Word for word, return the lines from the top of the listing to the line containing "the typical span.", both ends included, and no others.
################
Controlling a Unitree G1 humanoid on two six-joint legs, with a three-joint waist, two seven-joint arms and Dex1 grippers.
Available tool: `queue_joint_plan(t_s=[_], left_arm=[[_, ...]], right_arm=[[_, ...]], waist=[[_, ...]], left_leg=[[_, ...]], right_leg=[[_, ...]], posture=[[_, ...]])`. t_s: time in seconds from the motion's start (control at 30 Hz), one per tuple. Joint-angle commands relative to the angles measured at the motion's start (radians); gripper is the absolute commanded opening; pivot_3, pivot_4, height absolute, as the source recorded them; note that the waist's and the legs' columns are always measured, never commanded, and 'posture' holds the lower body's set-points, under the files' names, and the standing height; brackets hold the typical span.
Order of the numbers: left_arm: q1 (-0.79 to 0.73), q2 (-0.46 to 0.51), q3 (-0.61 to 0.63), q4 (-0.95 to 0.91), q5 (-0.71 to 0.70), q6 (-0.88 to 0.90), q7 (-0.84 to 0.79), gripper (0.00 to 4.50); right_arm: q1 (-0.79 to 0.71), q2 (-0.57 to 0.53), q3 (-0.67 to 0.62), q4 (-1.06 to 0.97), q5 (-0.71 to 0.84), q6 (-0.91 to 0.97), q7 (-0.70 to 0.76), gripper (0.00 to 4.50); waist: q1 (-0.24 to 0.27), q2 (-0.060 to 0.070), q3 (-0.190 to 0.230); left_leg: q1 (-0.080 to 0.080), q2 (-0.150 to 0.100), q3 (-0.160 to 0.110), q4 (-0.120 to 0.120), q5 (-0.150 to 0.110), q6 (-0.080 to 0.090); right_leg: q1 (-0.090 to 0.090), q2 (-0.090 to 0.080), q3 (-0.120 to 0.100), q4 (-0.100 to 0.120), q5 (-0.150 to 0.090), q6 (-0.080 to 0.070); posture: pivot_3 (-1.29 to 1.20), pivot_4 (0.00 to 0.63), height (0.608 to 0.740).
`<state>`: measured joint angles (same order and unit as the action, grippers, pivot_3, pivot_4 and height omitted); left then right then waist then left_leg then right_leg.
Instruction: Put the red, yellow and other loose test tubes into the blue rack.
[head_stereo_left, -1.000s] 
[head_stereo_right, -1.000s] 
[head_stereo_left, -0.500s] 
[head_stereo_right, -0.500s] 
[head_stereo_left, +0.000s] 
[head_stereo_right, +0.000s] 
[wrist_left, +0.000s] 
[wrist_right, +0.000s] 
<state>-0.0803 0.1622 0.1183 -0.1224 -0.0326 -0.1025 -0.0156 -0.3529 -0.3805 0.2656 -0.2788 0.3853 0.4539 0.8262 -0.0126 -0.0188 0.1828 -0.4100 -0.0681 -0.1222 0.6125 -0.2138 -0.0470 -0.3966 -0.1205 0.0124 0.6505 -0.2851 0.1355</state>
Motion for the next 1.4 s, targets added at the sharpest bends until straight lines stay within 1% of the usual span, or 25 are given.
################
TASK RESPONSE
Controlling a Unitree G1 humanoid on two six-joint legs, with a three-joint waist, two seven-joint arms and Dex1 grippers.
Available tool: `queue_joint_plan(t_s=[_], left_arm=[[_, ...]], right_arm=[[_, ...]], waist=[[_, ...]], left_leg=[[_, ...]], right_leg=[[_, ...]], posture=[[_, ...]])`. t_s: time in seconds from the motion's start (control at 30 Hz), one per tuple. Joint-angle commands relative to the angles measured at the motion's start (radians); gripper is the absolute commanded opening; pivot_3, pivot_4, height absolute, as the source recorded them; note that the waist's and the legs' columns are always measured, never commanded, and 'posture' holds the lower body's set-points, under the files' names, and the standing height; brackets hold the typical span.

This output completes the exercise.